Cloud Security: Top 10 Tips
ENISA Offers Best Practices GuideAll data owners should write provisions into their cloud computing contracts and service-level agreements to gain the right to oversee their data and services on cloud platforms, says Liveri, a cloud computing security expert at the European Network and Information Security Agency. The contract terms also should define standard procedures to handle data in the cloud as well as how to migrate data and services to another cloud provider or back to the data owner.
"When I am the customer and sign a contract, I [should] know all of the data still remains under my jurisdiction," Liveri says in an interview with Information Security Media Group. "However, in some cases, lack of transparency makes it difficult to know exactly what's going on with my data at every point. In some cases ... when there is a bankruptcy from the provider side, this [creates a] loss of control problem."
The ENISA report Liveri co-authored - Good Practice Guide for Securely Deploying Governmental Clouds - offers 10 recommendations to keep in mind when working with outside vendors. She says the advice also applies to private-sector organizations.

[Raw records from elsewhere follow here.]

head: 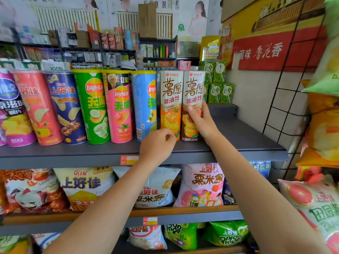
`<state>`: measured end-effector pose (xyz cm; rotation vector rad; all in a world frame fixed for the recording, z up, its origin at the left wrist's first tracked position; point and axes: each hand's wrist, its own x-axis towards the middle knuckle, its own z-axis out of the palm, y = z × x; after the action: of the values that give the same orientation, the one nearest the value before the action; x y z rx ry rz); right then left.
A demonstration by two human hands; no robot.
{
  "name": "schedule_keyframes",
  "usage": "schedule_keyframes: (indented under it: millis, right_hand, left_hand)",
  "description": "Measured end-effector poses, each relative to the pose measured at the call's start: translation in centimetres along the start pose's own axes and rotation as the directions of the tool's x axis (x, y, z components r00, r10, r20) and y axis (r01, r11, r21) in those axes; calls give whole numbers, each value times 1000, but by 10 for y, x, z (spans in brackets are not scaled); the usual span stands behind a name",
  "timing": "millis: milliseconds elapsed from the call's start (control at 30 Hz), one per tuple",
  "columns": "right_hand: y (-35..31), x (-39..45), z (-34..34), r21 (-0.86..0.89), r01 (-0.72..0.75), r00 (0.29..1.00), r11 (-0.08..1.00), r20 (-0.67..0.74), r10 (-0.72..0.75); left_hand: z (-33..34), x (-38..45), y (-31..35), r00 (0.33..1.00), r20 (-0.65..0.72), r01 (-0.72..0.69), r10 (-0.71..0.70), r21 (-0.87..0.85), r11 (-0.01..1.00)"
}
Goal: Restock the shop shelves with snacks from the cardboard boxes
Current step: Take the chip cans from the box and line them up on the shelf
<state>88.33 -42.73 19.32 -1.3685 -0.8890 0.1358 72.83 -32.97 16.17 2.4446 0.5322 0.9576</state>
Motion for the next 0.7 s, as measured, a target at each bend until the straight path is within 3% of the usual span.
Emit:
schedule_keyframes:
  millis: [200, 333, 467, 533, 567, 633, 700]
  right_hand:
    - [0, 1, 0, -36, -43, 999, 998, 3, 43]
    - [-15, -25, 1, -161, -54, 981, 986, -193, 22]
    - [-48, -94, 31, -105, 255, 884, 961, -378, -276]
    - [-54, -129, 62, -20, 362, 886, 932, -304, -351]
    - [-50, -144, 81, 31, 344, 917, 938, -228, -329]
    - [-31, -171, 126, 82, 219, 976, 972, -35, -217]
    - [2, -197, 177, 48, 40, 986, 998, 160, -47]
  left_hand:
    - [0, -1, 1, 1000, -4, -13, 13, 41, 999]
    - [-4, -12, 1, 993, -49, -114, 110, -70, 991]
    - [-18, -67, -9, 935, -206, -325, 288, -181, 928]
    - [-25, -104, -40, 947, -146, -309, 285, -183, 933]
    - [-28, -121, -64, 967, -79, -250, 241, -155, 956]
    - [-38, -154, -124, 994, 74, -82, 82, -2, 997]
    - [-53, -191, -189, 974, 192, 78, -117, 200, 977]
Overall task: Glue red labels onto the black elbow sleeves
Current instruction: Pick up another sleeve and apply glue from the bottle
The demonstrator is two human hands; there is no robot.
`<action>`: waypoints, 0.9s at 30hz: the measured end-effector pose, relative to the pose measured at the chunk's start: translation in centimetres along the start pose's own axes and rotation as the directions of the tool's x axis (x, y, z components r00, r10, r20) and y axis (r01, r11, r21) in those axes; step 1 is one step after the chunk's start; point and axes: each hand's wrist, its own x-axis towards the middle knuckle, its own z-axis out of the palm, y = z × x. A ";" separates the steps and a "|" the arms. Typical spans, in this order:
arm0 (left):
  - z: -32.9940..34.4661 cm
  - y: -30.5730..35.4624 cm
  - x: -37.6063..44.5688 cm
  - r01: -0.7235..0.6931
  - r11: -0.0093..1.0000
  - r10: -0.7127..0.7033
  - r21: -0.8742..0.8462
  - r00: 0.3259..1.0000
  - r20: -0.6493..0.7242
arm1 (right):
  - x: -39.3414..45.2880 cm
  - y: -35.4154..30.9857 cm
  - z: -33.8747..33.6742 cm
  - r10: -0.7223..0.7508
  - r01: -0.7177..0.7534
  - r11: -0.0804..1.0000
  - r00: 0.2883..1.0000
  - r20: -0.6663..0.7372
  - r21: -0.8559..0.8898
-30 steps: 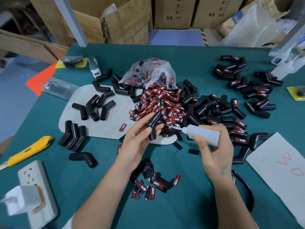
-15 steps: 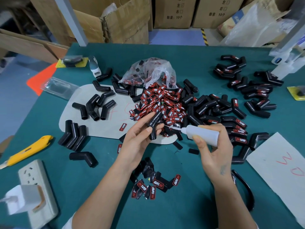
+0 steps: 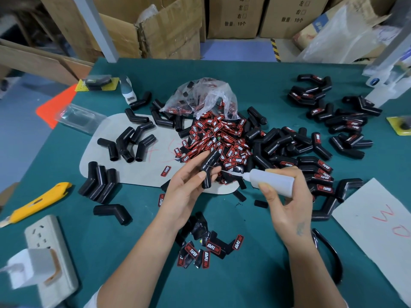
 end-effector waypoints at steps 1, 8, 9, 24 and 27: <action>0.0 0.0 0.0 -0.002 1.000 0.002 0.003 1.000 0.001 | 0.0 0.0 0.0 0.000 0.000 1.000 1.000 0.001 -0.003; -0.2 -0.1 0.1 0.000 1.000 0.000 0.017 1.000 0.014 | 0.0 0.1 0.0 0.002 -0.003 1.000 1.000 -0.011 -0.008; -0.3 -0.2 0.1 -0.001 1.000 0.001 0.019 1.000 0.016 | 0.0 0.1 0.0 0.001 -0.001 1.000 1.000 -0.010 -0.008; -0.2 -0.3 0.1 -0.010 1.000 0.009 0.007 1.000 0.017 | 0.0 0.1 0.0 0.001 -0.001 1.000 1.000 -0.031 0.014; -0.2 -0.3 0.1 -0.010 1.000 0.010 0.009 1.000 0.015 | 0.0 0.2 0.0 0.014 -0.014 1.000 0.999 -0.031 0.018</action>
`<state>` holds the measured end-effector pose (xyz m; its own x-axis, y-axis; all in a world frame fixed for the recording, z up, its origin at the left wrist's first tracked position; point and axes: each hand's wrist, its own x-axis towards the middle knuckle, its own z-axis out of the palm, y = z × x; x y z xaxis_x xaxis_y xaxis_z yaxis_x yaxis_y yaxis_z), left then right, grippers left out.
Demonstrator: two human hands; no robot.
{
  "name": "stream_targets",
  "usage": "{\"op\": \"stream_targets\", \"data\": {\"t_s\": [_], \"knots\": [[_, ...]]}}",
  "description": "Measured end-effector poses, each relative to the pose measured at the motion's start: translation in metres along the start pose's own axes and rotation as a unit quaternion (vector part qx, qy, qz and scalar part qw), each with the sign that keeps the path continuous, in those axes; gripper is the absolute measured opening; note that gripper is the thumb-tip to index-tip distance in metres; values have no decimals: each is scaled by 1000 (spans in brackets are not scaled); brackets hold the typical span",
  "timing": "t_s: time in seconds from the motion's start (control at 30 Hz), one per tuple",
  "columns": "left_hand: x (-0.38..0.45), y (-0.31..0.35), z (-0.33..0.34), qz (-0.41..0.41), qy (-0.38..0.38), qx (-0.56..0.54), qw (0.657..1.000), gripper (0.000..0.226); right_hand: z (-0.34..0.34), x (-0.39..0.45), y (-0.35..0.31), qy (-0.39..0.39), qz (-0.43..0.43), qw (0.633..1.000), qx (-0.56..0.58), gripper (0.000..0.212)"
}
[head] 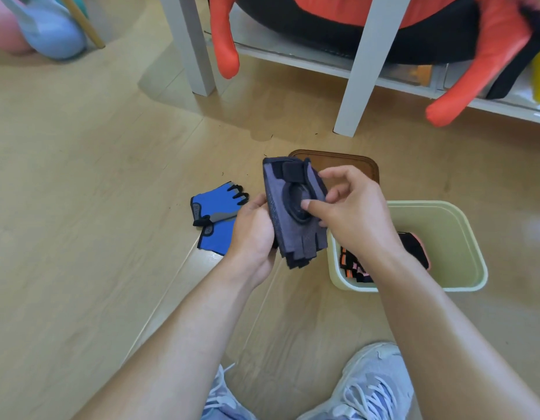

In the interview, Liveri discusses:
- Why recent actions by the U.S. National Security Agency make it less likely for European governments to use American-based cloud providers (see NSA E-Spying: Bad Governance);
- Lessons learned from European governments in safeguarding data and privacy when using cloud services; and
- Why European governments can't agree on a common concept of a government cloud.
Liveri, based in Athens, joined ENISA in May 2010. In July 2012, she took a nine-month leave to work as a security analyst and communications leader at the Cloud Security Alliance before rejoining ENISA last March as security and resilience of communications networks officer.